◆ **Task description**
A word-for-word restatement of the whole listing is the expected answer.

◆ **Given material**

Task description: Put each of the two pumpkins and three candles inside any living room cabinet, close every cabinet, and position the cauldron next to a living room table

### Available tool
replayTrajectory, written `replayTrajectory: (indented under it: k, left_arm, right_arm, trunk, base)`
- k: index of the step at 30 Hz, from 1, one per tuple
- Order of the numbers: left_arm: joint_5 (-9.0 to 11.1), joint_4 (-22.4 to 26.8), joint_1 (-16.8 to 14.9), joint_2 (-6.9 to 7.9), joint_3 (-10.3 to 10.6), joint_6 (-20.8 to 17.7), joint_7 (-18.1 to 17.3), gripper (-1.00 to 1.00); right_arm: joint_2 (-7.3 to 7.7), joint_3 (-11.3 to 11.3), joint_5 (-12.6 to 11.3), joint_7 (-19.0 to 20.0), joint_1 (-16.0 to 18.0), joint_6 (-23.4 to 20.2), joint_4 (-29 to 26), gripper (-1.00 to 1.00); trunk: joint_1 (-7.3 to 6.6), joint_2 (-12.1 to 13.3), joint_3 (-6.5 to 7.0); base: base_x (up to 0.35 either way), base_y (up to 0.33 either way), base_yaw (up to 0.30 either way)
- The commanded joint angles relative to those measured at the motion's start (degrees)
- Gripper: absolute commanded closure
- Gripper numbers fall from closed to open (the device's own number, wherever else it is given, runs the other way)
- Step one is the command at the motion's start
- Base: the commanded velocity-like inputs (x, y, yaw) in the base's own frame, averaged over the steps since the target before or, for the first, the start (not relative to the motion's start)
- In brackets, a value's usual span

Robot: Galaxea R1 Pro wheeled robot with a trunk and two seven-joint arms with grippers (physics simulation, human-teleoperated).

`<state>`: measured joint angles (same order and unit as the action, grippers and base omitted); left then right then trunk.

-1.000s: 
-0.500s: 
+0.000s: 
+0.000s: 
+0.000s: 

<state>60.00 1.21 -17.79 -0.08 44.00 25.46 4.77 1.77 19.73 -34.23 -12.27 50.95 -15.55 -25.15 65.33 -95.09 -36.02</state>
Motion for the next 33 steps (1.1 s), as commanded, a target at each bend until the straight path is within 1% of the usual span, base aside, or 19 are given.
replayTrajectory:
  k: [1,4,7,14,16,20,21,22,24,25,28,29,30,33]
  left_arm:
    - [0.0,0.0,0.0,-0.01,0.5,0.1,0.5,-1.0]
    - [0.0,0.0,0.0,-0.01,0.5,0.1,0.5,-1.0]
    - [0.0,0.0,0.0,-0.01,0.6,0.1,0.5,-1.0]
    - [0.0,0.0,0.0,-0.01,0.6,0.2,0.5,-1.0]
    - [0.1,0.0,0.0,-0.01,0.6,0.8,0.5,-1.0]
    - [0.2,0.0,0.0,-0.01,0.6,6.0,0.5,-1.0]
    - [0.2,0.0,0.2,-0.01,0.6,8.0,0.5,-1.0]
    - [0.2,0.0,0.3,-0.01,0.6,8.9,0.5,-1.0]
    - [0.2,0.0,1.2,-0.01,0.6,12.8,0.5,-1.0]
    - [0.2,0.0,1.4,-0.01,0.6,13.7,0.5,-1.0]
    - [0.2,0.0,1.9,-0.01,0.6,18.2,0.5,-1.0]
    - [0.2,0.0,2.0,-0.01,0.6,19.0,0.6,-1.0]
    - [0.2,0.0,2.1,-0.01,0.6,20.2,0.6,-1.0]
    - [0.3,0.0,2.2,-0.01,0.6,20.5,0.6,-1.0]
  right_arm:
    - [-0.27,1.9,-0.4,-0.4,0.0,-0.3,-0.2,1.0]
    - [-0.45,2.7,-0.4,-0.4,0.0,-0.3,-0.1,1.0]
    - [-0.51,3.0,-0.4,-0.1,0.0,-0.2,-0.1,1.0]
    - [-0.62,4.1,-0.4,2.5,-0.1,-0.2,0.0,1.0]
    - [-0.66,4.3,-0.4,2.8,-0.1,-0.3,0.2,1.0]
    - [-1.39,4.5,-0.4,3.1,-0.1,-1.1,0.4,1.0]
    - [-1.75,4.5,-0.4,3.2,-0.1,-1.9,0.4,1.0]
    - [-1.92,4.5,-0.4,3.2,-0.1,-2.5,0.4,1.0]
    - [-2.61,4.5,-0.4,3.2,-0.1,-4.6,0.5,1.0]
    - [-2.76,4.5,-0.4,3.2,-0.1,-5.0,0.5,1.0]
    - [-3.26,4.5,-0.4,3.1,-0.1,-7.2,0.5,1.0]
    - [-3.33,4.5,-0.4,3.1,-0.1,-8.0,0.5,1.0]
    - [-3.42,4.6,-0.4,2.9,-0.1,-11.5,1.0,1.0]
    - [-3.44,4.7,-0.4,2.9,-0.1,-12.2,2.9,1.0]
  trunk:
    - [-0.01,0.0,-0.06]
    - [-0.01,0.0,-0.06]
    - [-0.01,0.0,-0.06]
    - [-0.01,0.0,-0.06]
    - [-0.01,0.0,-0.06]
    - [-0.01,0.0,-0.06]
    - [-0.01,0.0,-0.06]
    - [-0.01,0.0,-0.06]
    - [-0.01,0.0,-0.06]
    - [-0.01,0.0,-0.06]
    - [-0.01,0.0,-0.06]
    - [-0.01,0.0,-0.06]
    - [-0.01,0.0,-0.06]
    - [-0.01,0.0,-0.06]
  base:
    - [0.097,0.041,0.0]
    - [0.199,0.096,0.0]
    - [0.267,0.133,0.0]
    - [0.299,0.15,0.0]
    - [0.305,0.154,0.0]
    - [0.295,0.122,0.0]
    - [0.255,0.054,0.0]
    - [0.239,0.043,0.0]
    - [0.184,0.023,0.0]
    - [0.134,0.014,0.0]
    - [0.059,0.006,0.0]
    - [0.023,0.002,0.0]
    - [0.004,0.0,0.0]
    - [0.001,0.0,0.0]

◆ **Reply**
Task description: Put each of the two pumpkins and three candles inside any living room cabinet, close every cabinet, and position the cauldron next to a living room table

### Available tool
replayTrajectory, written `replayTrajectory: (indented under it: k, left_arm, right_arm, trunk, base)`
- k: index of the step at 30 Hz, from 1, one per tuple
- Order of the numbers: left_arm: joint_5 (-9.0 to 11.1), joint_4 (-22.4 to 26.8), joint_1 (-16.8 to 14.9), joint_2 (-6.9 to 7.9), joint_3 (-10.3 to 10.6), joint_6 (-20.8 to 17.7), joint_7 (-18.1 to 17.3), gripper (-1.00 to 1.00); right_arm: joint_2 (-7.3 to 7.7), joint_3 (-11.3 to 11.3), joint_5 (-12.6 to 11.3), joint_7 (-19.0 to 20.0), joint_1 (-16.0 to 18.0), joint_6 (-23.4 to 20.2), joint_4 (-29 to 26), gripper (-1.00 to 1.00); trunk: joint_1 (-7.3 to 6.6), joint_2 (-12.1 to 13.3), joint_3 (-6.5 to 7.0); base: base_x (up to 0.35 either way), base_y (up to 0.33 either way), base_yaw (up to 0.30 either way)
- The commanded joint angles relative to those measured at the motion's start (degrees)
- Gripper: absolute commanded closure
- Gripper numbers fall from closed to open (the device's own number, wherever else it is given, runs the other way)
- Step one is the command at the motion's start
- Base: the commanded velocity-like inputs (x, y, yaw) in the base's own frame, averaged over the steps since the target before or, for the first, the start (not relative to the motion's start)
- In brackets, a value's usual span

Robot: Galaxea R1 Pro wheeled robot with a trunk and two seven-joint arms with grippers (physics simulation, human-teleoperated).

`<state>`: measured joint angles (same order and unit as the action, grippers and base omitted); left then right then trunk.

-1.000s: 
-0.500s: 
+0.000s: 
+0.000s: 
+0.000s: 

<state>60.00 1.21 -17.79 -0.08 44.00 25.46 4.77 1.77 19.73 -34.23 -12.27 50.95 -15.55 -25.15 65.33 -95.09 -36.02</state>
Motion for the next 33 steps (1.1 s), as commanded, a target at each bend until the straight path is within 1% of the usual span, base aside, or 19 are given.
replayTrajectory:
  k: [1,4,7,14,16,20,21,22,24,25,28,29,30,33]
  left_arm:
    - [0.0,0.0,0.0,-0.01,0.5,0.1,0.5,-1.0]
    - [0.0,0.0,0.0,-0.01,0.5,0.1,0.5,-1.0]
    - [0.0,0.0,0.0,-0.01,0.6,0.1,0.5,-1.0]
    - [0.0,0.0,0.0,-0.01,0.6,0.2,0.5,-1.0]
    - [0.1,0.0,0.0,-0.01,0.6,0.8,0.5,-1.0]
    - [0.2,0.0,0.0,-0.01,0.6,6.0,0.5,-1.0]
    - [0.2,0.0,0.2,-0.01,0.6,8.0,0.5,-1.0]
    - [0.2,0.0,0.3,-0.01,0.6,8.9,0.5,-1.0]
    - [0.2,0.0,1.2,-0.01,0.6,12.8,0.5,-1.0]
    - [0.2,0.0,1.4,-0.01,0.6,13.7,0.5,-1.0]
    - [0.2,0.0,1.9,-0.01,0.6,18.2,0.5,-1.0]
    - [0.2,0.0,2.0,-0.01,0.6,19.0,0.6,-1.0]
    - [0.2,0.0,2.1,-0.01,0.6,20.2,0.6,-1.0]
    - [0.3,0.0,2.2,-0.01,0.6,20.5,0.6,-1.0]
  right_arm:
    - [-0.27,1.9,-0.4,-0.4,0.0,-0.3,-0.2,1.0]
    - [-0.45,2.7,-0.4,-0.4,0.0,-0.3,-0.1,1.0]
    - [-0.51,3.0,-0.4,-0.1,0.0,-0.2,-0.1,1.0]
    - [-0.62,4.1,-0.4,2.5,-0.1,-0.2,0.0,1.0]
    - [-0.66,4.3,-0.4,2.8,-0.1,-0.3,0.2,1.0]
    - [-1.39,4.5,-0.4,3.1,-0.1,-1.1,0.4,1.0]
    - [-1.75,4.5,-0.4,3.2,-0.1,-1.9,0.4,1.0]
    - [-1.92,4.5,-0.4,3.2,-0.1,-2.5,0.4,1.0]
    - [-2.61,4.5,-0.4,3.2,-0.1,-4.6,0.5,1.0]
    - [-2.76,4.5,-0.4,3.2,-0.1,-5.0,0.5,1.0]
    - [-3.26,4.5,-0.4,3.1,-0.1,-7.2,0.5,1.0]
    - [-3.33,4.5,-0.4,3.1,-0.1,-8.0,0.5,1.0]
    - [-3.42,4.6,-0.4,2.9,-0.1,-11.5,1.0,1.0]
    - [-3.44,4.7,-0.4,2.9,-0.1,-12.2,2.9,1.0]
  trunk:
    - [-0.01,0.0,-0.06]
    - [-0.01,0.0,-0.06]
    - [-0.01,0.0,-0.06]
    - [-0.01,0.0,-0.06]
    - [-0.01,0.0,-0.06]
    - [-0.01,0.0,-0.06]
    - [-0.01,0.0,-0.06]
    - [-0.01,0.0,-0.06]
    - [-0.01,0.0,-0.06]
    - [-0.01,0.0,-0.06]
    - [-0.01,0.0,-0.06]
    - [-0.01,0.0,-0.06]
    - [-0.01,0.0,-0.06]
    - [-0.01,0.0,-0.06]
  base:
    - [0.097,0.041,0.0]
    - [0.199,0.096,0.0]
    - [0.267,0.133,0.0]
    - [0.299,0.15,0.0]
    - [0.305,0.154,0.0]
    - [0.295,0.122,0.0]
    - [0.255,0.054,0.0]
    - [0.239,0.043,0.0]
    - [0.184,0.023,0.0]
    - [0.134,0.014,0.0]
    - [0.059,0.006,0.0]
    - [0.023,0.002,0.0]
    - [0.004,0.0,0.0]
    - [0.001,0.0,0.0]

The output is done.